The twelve principles undergirding DPI development and deployment:
- Inclusivity: Economic, technical, or social barriers should be eliminated to enable inclusion, empower end-users, improve last-mile access, and avoid “erroneous” algorithmic biases.
- Interoperability: This should be enabled by using and building DPI with open standards and specifications, with a “technology-neutral” approach. This should be done while keeping in mind safeguards, legal considerations, and technical constraints.
- Modularity and extensibility: Develop DPIs using a building block or modular architectural approach—these allow changes or modifications to the service to be accommodated without disruptions.
- Scalability: Flexible designs should be used to easily accommodate unexpected increases in demand, and/or to fulfil expansion needs without changing pre-existing systems.
- Facilitating public benefit, trust, and transparency through governance: Maximising these values while respecting legal frameworks requires laws and regulations for DPI to ensure that the tech is safe, secure, trusted, and governed transparently.
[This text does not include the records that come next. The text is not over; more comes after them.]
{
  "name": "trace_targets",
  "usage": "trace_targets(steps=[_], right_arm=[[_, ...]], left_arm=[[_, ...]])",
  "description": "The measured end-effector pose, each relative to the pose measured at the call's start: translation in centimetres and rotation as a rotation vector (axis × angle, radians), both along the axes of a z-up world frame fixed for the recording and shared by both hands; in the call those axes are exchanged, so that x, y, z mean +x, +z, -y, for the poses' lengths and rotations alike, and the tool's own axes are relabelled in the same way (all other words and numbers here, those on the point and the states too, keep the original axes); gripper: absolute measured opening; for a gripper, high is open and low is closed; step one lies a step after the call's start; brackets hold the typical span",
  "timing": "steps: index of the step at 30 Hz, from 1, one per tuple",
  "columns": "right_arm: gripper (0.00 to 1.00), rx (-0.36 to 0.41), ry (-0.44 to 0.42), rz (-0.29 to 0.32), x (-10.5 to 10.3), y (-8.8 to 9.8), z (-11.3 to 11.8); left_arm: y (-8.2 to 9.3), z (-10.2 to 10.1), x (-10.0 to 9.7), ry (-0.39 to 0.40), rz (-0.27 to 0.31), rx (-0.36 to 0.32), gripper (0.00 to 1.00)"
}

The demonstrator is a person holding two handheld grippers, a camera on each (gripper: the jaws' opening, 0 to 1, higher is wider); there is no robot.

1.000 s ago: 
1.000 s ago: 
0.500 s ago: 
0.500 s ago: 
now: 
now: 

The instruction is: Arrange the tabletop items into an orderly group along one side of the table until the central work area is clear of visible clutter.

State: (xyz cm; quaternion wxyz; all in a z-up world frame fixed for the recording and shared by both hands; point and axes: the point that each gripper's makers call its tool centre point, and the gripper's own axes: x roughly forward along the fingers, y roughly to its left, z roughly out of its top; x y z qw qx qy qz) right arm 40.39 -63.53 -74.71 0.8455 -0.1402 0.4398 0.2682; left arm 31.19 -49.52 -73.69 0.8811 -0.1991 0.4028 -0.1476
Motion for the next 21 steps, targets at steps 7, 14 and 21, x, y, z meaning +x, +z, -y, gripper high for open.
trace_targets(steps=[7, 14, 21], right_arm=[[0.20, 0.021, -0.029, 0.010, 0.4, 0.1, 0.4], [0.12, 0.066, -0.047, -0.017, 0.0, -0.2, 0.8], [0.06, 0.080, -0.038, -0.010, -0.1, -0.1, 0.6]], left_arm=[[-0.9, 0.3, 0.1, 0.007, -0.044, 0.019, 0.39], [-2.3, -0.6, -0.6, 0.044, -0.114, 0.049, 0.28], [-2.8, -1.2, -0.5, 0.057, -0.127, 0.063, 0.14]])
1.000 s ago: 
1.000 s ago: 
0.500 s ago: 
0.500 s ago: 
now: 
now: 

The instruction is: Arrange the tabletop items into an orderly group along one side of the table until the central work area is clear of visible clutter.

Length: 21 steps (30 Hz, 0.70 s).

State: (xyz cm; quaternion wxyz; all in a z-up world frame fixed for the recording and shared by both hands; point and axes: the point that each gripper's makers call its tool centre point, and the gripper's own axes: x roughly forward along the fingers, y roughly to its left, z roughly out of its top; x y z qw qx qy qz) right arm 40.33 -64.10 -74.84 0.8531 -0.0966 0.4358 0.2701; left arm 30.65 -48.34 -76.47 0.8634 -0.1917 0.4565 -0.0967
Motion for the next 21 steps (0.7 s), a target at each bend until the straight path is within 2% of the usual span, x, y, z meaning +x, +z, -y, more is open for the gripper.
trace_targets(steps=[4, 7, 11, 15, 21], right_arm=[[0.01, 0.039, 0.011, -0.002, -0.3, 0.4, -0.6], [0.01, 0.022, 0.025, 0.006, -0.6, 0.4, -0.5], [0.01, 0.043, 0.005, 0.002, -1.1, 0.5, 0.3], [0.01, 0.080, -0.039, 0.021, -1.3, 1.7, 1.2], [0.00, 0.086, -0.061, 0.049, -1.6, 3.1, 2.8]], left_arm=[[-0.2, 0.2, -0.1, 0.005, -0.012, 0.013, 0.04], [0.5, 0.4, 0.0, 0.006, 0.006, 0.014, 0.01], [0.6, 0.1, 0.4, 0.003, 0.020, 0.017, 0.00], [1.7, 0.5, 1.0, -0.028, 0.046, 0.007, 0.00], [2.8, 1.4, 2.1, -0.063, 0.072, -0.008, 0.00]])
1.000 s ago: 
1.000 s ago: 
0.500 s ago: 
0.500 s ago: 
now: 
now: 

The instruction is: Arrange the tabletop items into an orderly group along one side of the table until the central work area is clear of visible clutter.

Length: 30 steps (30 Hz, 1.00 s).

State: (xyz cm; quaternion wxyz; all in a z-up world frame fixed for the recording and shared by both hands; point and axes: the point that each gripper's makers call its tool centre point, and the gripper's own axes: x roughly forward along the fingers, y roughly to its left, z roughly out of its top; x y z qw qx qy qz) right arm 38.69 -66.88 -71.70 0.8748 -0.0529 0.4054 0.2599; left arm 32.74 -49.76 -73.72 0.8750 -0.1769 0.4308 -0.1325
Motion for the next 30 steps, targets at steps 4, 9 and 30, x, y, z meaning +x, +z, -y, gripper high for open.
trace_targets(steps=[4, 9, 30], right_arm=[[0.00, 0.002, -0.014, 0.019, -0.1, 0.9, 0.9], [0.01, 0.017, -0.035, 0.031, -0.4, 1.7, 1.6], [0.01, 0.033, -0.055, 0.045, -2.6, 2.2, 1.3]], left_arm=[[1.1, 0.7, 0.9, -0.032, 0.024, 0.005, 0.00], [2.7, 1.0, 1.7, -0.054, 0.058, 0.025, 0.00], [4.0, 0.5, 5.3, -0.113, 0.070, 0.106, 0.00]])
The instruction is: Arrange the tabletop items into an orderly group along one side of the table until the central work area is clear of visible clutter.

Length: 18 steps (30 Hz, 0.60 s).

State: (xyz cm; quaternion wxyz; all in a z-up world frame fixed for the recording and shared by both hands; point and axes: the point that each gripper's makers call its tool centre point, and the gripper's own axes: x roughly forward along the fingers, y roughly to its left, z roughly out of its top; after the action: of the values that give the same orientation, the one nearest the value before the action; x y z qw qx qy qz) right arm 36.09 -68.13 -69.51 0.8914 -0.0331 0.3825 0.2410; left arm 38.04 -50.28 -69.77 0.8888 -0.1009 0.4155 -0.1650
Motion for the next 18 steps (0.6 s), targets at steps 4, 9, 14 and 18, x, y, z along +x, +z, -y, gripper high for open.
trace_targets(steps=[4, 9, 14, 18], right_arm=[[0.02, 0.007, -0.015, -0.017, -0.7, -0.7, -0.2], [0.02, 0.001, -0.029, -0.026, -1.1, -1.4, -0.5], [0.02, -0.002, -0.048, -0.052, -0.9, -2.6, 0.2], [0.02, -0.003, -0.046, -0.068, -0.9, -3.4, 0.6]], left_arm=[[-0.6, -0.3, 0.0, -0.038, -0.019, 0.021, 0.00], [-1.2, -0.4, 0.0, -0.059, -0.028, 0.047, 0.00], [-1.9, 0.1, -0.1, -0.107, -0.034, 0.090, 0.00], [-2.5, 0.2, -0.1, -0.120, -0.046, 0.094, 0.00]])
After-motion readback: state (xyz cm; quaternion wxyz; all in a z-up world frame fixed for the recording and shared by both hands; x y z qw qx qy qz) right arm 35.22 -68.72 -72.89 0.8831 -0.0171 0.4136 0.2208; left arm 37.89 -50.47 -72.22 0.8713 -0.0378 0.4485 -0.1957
It should also promote inclusion and competition while adhering to data protection and privacy principles.
- Human rights: Approaches adopted should respect human rights while planning, designing, building, and operating the DPI.
- Privacy and security: Approaches to building DPI should embed privacy-enhancing and security tech within the services core design to ensure privacy and data protection, as well as “resilience based on standards offering appropriate levels of protection”.
- IP Protection: “Adequate and effective” mechanisms to protect and enforce the intellectual property rights of technology rights holders should be developed based on pre-existing legal frameworks.
- Grievance redressal: Transparent and accessible grievance redressal mechanisms should be designed, which focus on “actions for resolution”.
- Sustainability: The DPI’s sustainability should be ensured through “adequate” financing and tech support to allow for uninterrupted and seamless delivery of the service.
- Collaboration: Community actors should be encouraged to participate while planning, designing, building, and operating the DPI to facilitate “openness and collaboration”.
- Sustainable development: Aim to develop DPI that helps achieve the Sustainable Development Goals by 2030.